The most traditional way to treat a yeast infection on a dog is with anti-fungal oral medications, like ketoconazole or terbinafine, says Mar Vista Animal Medical Center in Los Angeles. Oral medications are more often intended to treat large areas of the skin, however, so if your dog's yeast infection is still contained on her paws you might be able to apply a more localized, topical treatment.

Medicated wipes can be used to treat smaller areas of the skin and medicated shampoos containing chlorhexidine, selenium, or miconazole can wash away an infection over time — just be sure to keep an eye out for paw licking when applying topical treatments to any parts your dog can reach.

DIY yeast infection treatments

If you're looking to go the all-natural route, there are two solutions that some people turn to, the first one being apple cider vinegar, according to Dogs Naturally Magazine. Containing naturally antibacterial and anti-fungal properties, apple cider vinegar or ACV has been used as a DIY ingredient to treat skin conditions from acne to athlete's foot to yeast infections. To treat your dog's paws with ACV, simply mix one part vinegar to one part warm water in a spray bottle and shake well before spraying onto infected skin. Be sure to allow your dog's paws to dry thoroughly, either by air drying or by gently rubbing them with a clean towel after several minutes.
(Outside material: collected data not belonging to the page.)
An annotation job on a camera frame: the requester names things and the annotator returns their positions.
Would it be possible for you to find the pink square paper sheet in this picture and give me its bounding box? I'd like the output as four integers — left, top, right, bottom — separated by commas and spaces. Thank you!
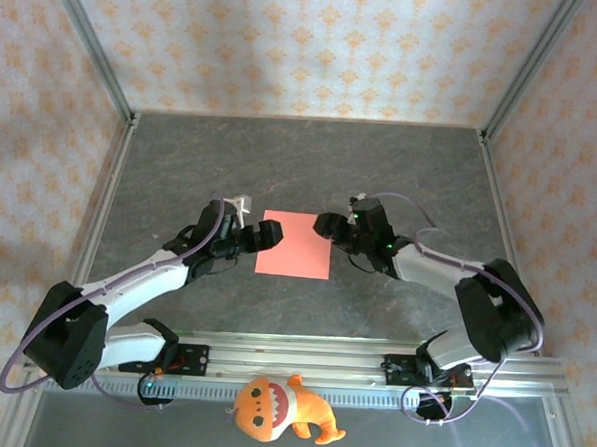
254, 208, 334, 281

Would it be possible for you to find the orange shark plush toy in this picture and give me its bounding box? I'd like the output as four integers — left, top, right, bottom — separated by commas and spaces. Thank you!
224, 369, 351, 447

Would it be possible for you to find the aluminium table side rail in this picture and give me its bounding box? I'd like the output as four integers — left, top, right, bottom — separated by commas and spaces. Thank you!
464, 130, 555, 357
67, 110, 141, 296

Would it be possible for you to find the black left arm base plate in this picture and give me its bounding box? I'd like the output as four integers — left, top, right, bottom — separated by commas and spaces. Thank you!
118, 339, 211, 379

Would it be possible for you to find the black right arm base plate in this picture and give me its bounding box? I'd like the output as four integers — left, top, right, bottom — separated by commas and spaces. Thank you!
380, 353, 476, 393

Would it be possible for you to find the grey slotted cable duct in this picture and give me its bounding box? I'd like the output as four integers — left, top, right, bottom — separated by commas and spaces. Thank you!
88, 375, 476, 415

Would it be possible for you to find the black round cable port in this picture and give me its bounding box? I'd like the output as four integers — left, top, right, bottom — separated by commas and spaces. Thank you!
137, 373, 177, 411
414, 389, 455, 424

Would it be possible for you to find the aluminium frame post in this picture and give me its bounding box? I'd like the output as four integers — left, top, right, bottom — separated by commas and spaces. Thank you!
35, 0, 146, 129
475, 0, 587, 149

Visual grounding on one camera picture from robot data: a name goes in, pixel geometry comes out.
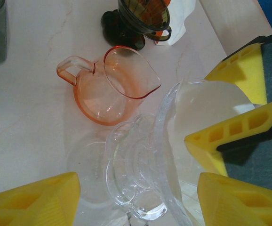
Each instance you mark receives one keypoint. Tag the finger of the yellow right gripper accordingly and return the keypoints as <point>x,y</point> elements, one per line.
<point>251,70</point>
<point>244,146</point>

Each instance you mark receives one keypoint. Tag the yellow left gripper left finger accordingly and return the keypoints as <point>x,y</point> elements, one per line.
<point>32,204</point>

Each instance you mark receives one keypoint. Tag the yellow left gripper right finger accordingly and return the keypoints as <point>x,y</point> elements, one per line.
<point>239,204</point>

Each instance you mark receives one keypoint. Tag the clear transparent coffee dripper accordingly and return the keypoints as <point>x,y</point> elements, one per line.
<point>138,164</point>

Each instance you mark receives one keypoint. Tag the dark olive coffee dripper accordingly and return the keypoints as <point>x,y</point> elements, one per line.
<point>131,23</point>

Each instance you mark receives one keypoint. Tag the white filter pack orange top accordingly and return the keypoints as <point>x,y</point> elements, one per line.
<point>183,18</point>

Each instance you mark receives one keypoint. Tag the orange transparent pitcher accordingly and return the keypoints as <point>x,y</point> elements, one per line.
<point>103,99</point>

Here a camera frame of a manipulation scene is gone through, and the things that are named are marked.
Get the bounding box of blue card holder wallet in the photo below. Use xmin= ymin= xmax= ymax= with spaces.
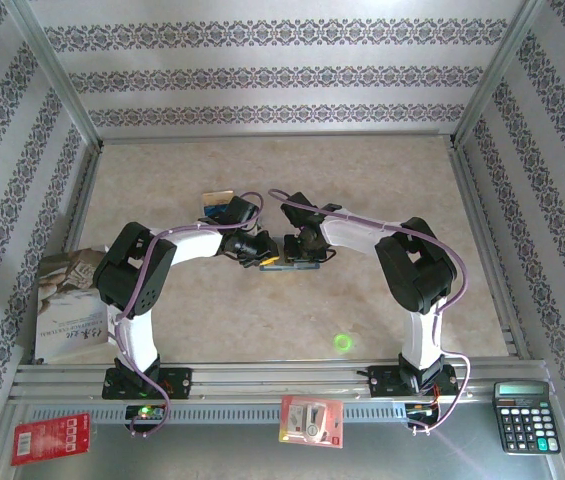
xmin=258 ymin=258 xmax=321 ymax=274

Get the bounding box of blue VIP card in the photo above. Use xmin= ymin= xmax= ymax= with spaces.
xmin=203 ymin=196 xmax=233 ymax=217

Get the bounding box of red blister pack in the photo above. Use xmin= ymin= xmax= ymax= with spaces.
xmin=279 ymin=394 xmax=345 ymax=450

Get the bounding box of book with white spine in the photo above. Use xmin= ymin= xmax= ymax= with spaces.
xmin=34 ymin=247 xmax=118 ymax=365

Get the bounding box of grey metal shelf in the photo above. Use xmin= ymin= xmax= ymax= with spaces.
xmin=0 ymin=399 xmax=565 ymax=480

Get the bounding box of red flat product pack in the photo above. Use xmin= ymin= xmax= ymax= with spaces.
xmin=10 ymin=412 xmax=92 ymax=467

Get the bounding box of black desk calculator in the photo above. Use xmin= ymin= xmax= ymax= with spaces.
xmin=492 ymin=380 xmax=562 ymax=456

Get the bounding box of aluminium frame back bar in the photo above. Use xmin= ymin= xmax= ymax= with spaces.
xmin=97 ymin=130 xmax=458 ymax=147

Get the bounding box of aluminium mounting rail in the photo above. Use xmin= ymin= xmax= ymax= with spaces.
xmin=9 ymin=362 xmax=556 ymax=402

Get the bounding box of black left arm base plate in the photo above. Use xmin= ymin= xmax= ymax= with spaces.
xmin=101 ymin=368 xmax=193 ymax=401

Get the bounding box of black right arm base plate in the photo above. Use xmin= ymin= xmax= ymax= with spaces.
xmin=367 ymin=364 xmax=460 ymax=400

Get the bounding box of slotted grey cable duct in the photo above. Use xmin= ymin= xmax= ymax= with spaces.
xmin=26 ymin=404 xmax=413 ymax=426

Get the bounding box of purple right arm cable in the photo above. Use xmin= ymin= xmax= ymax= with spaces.
xmin=267 ymin=187 xmax=472 ymax=435

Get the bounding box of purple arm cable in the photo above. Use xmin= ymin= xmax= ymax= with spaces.
xmin=111 ymin=190 xmax=265 ymax=437
xmin=267 ymin=187 xmax=472 ymax=435

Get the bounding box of aluminium frame side bar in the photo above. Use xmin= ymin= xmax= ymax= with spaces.
xmin=61 ymin=144 xmax=106 ymax=254
xmin=449 ymin=144 xmax=533 ymax=361

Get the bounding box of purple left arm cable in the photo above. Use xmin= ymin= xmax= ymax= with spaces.
xmin=111 ymin=190 xmax=265 ymax=437

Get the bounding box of aluminium frame post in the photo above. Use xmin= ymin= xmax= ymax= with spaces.
xmin=449 ymin=0 xmax=548 ymax=151
xmin=4 ymin=0 xmax=106 ymax=151

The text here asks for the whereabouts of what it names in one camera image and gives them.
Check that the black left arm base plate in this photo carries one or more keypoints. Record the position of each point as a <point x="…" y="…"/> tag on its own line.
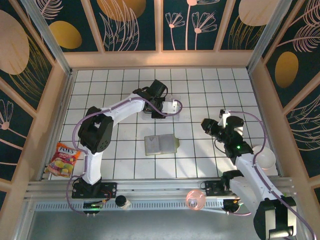
<point x="110" y="190"/>

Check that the wall panel with yellow oval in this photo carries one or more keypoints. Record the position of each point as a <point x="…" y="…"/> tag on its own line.
<point x="65" y="35"/>

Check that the pink tape roll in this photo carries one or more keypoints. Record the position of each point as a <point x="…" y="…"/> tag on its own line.
<point x="195" y="200"/>

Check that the small controller circuit board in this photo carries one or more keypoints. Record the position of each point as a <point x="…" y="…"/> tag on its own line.
<point x="231" y="206"/>
<point x="92" y="205"/>

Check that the wall panel with leaf outlines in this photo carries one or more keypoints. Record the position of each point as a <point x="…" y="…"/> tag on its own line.
<point x="120" y="25"/>

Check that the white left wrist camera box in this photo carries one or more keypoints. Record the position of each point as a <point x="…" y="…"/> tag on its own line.
<point x="170" y="106"/>

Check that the wall panel with curved lines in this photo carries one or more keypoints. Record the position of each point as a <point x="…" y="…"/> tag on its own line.
<point x="305" y="130"/>

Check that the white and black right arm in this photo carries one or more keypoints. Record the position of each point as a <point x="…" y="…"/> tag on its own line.
<point x="250" y="170"/>

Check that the wall panel with pink flowers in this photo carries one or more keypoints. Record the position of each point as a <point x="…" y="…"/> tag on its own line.
<point x="180" y="37"/>

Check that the perforated metal strip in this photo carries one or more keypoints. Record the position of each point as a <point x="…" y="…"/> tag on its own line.
<point x="155" y="205"/>

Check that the white bowl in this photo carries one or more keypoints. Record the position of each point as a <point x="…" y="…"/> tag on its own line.
<point x="266" y="157"/>

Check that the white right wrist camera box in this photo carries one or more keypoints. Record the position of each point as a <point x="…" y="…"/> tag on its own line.
<point x="225" y="118"/>

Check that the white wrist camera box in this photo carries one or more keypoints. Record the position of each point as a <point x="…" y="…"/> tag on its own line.
<point x="225" y="118"/>
<point x="170" y="106"/>

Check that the black lidded white jar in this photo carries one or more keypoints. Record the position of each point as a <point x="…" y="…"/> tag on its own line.
<point x="122" y="201"/>

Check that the aluminium corner post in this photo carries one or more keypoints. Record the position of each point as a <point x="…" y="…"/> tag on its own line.
<point x="268" y="35"/>
<point x="47" y="35"/>

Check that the long aluminium frame rail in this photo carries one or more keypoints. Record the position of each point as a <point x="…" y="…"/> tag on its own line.
<point x="155" y="186"/>

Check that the wall panel with peach disc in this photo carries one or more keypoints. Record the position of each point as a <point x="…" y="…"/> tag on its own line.
<point x="15" y="50"/>

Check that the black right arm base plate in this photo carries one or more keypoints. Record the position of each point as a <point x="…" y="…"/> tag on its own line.
<point x="212" y="188"/>

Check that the wall panel with gold grass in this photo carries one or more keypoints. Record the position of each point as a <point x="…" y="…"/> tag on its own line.
<point x="250" y="12"/>

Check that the wall panel with fern outline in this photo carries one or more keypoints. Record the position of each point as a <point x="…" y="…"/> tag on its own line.
<point x="287" y="70"/>

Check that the aluminium table side rail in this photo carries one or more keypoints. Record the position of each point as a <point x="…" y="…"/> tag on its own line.
<point x="58" y="120"/>

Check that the orange fruit candy bag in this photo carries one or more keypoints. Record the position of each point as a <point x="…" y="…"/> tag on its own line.
<point x="62" y="160"/>

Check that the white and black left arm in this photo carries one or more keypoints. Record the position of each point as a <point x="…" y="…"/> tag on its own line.
<point x="125" y="110"/>

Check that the grey credit card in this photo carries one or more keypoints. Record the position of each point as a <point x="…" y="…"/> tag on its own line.
<point x="153" y="145"/>

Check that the wall panel with flower outline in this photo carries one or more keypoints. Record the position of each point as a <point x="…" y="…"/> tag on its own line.
<point x="10" y="125"/>

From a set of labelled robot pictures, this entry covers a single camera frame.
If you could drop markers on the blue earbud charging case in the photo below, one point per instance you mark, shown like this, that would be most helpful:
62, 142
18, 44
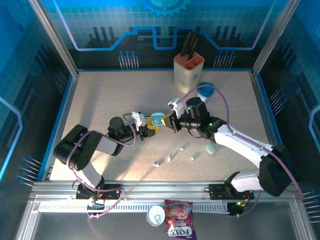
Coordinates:
157, 118

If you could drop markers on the pale mint earbud charging case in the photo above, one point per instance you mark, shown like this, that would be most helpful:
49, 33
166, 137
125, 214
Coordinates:
211, 149

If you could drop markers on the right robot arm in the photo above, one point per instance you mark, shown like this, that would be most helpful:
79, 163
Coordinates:
240, 142

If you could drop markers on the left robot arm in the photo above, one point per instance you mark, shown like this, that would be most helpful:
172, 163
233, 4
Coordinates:
75, 150

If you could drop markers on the yogurt cup with blue lid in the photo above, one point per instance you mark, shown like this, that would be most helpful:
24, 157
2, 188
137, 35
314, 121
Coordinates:
205, 91

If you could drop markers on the white earbud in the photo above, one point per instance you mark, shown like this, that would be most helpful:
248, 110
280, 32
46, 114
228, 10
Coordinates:
169, 158
156, 164

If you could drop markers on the cream knife block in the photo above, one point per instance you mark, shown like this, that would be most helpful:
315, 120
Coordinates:
187, 75

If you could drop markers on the white can with pull tab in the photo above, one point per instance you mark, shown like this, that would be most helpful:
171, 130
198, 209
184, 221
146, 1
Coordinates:
155, 216

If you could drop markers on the purple snack bag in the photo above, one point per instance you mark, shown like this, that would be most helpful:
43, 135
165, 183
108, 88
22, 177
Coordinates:
180, 220

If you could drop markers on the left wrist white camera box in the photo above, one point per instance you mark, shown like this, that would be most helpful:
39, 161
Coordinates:
138, 118

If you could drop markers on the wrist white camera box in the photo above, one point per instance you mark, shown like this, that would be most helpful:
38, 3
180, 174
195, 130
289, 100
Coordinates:
138, 118
176, 106

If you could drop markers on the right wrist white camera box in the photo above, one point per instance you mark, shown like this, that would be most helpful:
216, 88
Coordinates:
176, 106

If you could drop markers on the aluminium frame rail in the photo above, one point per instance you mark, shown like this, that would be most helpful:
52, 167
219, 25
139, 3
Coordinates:
162, 187

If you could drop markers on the aluminium frame post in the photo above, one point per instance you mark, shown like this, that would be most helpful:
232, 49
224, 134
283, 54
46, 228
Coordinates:
275, 37
52, 37

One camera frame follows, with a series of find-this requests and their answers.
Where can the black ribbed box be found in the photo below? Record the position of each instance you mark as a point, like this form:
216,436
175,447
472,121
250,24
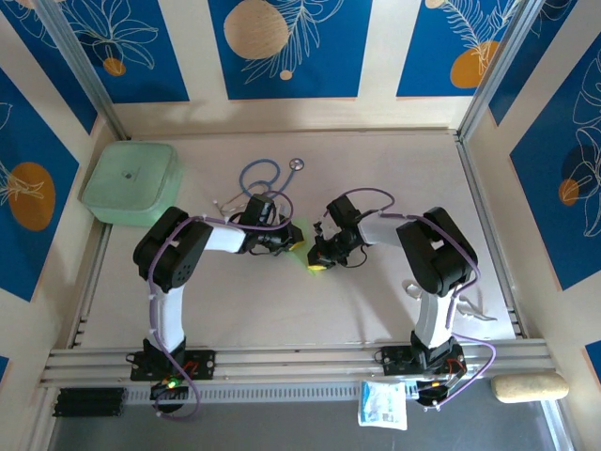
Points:
89,401

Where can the aluminium frame post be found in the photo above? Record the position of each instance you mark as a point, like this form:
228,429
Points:
78,61
497,61

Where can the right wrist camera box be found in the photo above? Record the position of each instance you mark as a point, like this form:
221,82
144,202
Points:
320,226

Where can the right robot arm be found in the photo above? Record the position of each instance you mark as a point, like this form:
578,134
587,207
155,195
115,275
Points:
436,253

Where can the white blue plastic packet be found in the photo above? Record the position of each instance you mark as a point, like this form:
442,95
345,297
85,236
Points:
382,404

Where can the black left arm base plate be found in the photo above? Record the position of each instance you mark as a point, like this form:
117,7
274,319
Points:
202,364

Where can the blue stethoscope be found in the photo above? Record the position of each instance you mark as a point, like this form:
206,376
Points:
297,164

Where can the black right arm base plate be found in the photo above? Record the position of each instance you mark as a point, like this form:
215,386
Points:
394,359

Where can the aluminium cross rail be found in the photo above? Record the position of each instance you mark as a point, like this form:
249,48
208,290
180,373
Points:
291,359

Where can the mint green zip case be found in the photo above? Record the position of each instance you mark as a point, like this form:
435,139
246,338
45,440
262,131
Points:
129,185

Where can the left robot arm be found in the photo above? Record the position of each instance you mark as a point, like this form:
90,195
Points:
174,249

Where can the aluminium side rail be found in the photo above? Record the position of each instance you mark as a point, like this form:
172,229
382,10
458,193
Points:
486,225
87,310

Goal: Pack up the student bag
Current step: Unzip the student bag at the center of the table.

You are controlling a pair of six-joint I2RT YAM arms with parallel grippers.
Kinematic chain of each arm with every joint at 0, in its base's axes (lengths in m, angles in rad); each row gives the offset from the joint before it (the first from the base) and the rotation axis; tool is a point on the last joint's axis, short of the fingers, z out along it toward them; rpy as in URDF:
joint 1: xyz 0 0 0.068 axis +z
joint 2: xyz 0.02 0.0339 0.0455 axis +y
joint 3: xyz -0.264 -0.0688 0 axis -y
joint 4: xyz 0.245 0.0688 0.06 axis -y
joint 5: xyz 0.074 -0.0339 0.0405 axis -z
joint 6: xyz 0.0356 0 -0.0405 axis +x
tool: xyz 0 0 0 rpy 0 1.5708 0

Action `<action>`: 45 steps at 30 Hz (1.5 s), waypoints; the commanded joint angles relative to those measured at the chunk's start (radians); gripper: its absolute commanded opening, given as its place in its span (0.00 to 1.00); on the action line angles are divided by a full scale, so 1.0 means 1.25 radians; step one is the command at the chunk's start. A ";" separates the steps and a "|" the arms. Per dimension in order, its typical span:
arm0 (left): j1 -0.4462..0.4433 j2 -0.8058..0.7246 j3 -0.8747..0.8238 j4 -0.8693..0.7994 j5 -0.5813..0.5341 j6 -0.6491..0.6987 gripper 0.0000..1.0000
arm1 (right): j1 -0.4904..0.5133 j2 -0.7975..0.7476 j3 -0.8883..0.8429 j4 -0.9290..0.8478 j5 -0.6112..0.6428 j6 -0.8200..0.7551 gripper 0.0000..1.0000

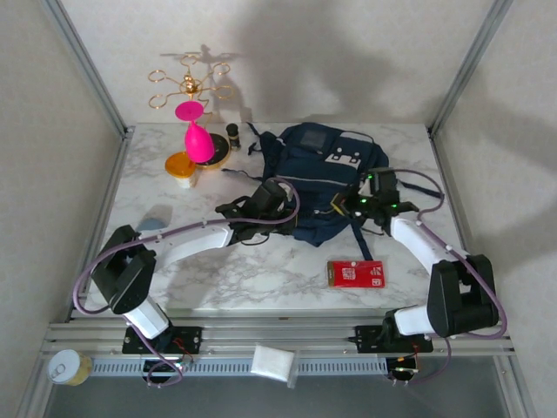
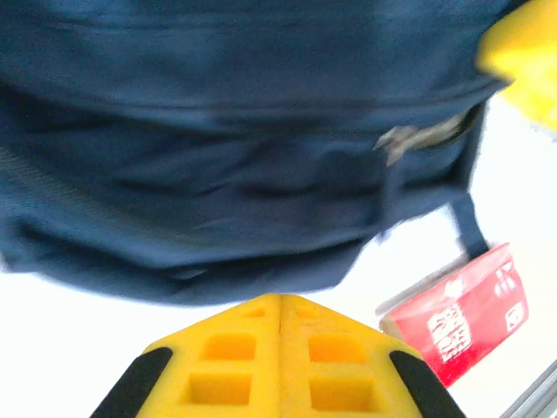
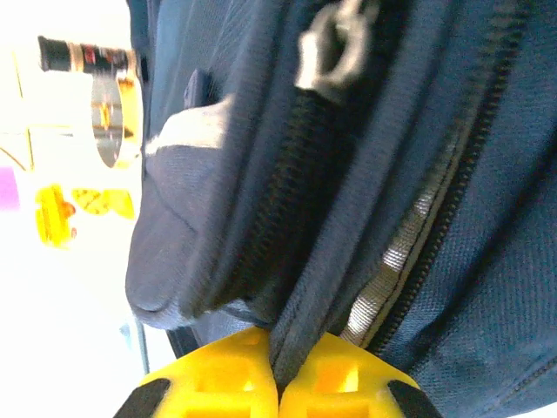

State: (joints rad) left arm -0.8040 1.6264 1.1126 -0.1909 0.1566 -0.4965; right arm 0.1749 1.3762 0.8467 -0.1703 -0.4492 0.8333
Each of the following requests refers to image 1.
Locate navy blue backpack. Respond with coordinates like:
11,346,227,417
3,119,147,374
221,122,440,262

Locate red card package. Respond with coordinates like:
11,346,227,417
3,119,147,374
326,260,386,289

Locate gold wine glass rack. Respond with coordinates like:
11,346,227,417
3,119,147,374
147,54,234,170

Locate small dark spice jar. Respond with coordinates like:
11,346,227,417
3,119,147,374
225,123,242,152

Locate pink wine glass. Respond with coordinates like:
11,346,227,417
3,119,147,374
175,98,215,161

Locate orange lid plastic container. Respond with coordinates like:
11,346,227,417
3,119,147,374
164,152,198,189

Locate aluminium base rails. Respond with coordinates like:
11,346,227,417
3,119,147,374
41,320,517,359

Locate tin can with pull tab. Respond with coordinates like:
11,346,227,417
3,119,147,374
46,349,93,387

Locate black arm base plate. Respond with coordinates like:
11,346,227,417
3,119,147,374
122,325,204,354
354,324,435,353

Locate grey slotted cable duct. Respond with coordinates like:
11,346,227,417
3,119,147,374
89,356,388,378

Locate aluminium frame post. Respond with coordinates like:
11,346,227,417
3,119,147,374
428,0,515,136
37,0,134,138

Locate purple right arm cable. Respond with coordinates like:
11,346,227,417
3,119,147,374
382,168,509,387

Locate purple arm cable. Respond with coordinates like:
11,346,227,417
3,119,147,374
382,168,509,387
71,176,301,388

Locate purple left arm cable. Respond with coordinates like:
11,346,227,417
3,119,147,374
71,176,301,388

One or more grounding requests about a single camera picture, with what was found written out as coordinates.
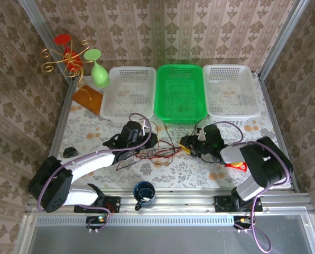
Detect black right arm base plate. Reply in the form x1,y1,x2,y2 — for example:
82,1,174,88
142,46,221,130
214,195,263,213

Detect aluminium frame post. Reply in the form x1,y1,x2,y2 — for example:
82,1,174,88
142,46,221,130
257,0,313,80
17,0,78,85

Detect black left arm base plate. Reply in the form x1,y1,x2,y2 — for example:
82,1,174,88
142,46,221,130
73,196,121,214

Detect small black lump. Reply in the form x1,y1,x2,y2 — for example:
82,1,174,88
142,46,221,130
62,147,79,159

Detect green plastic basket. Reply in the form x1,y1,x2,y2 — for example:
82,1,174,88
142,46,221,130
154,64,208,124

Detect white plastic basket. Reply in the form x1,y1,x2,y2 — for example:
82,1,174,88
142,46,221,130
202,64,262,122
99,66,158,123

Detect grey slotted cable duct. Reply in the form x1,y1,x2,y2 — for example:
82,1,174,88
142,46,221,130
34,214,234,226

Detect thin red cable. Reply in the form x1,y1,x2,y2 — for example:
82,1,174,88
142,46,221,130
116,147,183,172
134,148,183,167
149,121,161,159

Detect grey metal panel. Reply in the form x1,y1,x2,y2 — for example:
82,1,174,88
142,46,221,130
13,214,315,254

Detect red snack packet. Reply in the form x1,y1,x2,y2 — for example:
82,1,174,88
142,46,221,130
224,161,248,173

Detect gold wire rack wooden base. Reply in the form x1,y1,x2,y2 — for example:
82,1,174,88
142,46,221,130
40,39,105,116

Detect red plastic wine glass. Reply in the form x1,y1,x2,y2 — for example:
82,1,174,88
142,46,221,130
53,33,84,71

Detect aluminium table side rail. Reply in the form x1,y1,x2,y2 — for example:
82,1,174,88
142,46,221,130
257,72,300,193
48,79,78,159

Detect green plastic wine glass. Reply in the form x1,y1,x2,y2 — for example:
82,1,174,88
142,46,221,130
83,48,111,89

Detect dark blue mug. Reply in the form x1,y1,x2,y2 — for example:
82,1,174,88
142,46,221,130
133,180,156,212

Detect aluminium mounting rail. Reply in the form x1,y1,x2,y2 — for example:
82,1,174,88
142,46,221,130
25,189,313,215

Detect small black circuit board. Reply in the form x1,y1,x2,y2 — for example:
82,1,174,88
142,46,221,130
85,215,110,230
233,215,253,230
Another way to treat a yeast infection with apple cider vinegar is to add a few teaspoons directly into your dog's water every day, which will attack the infection systemically. This method can also be done with probiotic-rich yogurt. To use yogurt to treat yeasty paws, add anywhere between 2 tablespoons and 1/2 cup of yogurt to your dog's meal daily, depending on his size.

Sores between dog toes

If you notice other types of infection on your dog's paws, like sores between her toes, you may have something more serious than a yeast infection on your hands, no pun intended. For sores between dog toes, treatment will depend on what type of sores your dog has. The College of Veterinary Medicine at The University of Illinois states that interdigital cysts are fairly common but may make it difficult for your dog to walk, and can be treated with oral anti-inflammatories, laser therapy, or even surgery. Merck Veterinary Manual adds that some growth between toes can be abscesses caused by a bacterial infection and are usually treated with oral antibiotics or medicated foot soaks.

Always check with your veterinarian before changing your pet’s diet, medication, or physical activity routines. This information is not a substitute for a vet’s opinion.